**Task instructions**
Two lines in the listing below mark the span: one contains "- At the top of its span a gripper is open" and one contains "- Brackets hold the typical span". Reproduce both of them and everything between, exactly.

**Collected data**
# # # #

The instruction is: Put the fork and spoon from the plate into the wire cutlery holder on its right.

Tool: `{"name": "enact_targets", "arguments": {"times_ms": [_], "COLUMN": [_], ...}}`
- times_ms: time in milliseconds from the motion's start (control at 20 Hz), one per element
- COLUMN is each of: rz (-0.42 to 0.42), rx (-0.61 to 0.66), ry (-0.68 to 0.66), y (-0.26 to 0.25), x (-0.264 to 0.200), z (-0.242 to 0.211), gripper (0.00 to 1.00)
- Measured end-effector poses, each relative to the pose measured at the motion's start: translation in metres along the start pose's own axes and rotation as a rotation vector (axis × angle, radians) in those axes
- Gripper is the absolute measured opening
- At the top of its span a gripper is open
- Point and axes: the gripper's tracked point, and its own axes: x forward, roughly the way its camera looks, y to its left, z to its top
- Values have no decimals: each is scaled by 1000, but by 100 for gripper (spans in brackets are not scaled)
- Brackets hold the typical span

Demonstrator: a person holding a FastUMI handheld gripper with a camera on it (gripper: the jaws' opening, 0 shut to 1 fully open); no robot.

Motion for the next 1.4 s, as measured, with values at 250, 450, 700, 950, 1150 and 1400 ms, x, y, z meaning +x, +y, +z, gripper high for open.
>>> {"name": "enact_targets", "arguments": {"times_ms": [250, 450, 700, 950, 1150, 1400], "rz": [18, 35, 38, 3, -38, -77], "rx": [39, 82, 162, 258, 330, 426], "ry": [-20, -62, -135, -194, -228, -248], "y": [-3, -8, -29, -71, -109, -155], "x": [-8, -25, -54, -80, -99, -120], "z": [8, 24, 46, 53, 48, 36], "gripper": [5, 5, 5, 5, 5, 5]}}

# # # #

**Task output**
- At the top of its span a gripper is open
- Point and axes: the gripper's tracked point, and its own axes: x forward, roughly the way its camera looks, y to its left, z to its top
- Values have no decimals: each is scaled by 1000, but by 100 for gripper (spans in brackets are not scaled)
- Brackets hold the typical span

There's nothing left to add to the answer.